Extreme weather is getting more extreme and taking more lives. There are more risks to public health. Climate refugees are increasingly making camp.

If you are on the frontlines of climate change, then you are maddeningly frustrated. Extreme weather is getting more extreme and taking more lives. There are more risks to public health. Climate refugees are increasingly making camp. Our environs are becoming just as much threatened by inertia and conventional wisdom as they are by environmental pillagers. 

The technologies laid out in "Hacking Planet Earth" are our best hope for addressing and reversing climate change. We should, by all means, examine their risks, but we should not hamstring their rewards. 

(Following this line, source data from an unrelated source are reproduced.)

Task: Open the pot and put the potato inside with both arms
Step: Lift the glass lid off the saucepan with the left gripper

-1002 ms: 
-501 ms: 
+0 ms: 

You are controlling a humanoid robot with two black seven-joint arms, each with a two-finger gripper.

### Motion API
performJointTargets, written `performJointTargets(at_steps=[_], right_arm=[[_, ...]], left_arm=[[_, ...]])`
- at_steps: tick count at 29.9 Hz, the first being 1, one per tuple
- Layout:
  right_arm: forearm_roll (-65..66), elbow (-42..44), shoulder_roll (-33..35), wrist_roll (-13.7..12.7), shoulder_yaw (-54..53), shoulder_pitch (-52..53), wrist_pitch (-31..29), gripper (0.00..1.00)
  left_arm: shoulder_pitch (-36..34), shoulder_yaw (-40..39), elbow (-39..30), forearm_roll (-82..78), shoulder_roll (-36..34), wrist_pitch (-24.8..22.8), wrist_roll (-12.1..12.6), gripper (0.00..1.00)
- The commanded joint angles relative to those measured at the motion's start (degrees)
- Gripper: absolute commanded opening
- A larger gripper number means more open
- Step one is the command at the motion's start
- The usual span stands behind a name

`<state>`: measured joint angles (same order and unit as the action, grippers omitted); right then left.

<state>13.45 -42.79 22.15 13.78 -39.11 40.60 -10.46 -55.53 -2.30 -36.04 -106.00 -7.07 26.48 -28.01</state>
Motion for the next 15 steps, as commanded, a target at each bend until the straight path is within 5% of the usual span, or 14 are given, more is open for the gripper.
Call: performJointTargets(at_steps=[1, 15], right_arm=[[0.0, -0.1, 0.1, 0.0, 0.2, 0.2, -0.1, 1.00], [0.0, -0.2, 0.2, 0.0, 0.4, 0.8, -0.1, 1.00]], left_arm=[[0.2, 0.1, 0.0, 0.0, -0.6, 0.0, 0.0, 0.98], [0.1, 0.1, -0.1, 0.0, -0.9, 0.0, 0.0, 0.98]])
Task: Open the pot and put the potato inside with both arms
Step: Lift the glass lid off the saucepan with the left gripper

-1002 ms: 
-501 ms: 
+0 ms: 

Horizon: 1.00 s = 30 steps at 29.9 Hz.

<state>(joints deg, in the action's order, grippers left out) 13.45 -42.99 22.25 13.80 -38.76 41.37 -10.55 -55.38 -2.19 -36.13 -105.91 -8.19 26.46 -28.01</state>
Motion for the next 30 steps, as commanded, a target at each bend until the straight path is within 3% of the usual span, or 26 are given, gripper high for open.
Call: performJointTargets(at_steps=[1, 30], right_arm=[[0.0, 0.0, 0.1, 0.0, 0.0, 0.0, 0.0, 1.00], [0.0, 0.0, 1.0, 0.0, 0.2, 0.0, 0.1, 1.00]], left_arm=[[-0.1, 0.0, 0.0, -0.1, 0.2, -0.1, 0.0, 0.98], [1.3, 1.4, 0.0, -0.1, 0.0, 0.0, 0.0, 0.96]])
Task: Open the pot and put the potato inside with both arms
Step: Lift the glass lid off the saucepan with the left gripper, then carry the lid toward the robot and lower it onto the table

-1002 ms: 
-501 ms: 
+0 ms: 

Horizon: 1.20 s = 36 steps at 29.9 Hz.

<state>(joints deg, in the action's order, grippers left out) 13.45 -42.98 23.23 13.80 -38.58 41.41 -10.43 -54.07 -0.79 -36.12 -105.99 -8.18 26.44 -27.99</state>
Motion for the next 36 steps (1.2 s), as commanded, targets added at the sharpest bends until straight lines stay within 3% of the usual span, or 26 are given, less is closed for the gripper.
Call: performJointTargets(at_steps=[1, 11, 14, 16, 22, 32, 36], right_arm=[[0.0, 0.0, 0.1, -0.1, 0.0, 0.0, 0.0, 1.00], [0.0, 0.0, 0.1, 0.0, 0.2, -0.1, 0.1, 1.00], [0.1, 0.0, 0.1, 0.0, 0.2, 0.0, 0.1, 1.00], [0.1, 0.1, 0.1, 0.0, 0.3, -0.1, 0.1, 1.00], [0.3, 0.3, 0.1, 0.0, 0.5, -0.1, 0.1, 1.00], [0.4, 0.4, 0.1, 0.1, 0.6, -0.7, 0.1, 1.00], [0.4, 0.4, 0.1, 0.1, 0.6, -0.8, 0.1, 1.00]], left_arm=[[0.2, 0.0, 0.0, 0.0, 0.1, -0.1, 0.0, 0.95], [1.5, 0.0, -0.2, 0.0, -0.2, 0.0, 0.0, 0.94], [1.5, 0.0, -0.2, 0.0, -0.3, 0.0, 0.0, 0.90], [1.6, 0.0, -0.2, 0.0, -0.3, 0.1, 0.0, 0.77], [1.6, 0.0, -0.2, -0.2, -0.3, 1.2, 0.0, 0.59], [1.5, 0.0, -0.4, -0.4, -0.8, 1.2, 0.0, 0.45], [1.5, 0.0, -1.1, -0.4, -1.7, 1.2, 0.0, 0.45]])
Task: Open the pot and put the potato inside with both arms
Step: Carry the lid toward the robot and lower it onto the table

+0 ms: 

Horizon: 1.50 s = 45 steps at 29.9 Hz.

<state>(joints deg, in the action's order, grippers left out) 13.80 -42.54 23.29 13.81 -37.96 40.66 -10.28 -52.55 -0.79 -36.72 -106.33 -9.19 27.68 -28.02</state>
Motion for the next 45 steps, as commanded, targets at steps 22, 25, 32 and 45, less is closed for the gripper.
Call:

The United Nations Environment Assembly is looking to further examine and set rules for geoengineering experiments to thwart quick adoption of climate intervention technologies. Some believe this is a pretense for quashing climate engineering progress altogether. (The United States and Saudi Arabia oppose the oversight initiative.) This brings to fore the main arguments in favor of and against geoengineering. Those opposed to geoengineering say it undermines efforts to cut carbon emissions: If "silver bullet" solutions abound, prevention efforts will stall. Those for geoengineering say prevention and mitigation efforts — small green steps undertaken by everyone — have either failed or won’t remedy the climate quickly enough.

The quicker we admit the Earth — our common Mother — is sick and can no longer care for herself, the sooner we can intervene and help her heal.

The environmental pendulum has swung from the climate deniers on the far right opposed to carbon emission mitigation to the alarmists on the far left opposed to far-reaching "quick fix" solutions. A mutual offense is needed to defend ourselves against the hostile environment we’ve created. That means grassroots activists should continue to encourage people to take small, everyday steps to help save the environment and policymakers should continue to enact rules that encourage carbon mitigation and adaptation measures. At the same time, the science and business communities need to come closer together and bring to market sober environmental products and programs that can redirect the crash course we are on with nature. 

The quicker we admit the Earth — our common Mother — is sick and can no longer care for herself, the sooner we can intervene and help her heal. Natural remedies aren’t working.

Medical vaccines have saved humans from dying off in droves. Geoengineering and environmental technologies are the vaccines I believe we need to cure the planet’s ills. It’s time to take our shots.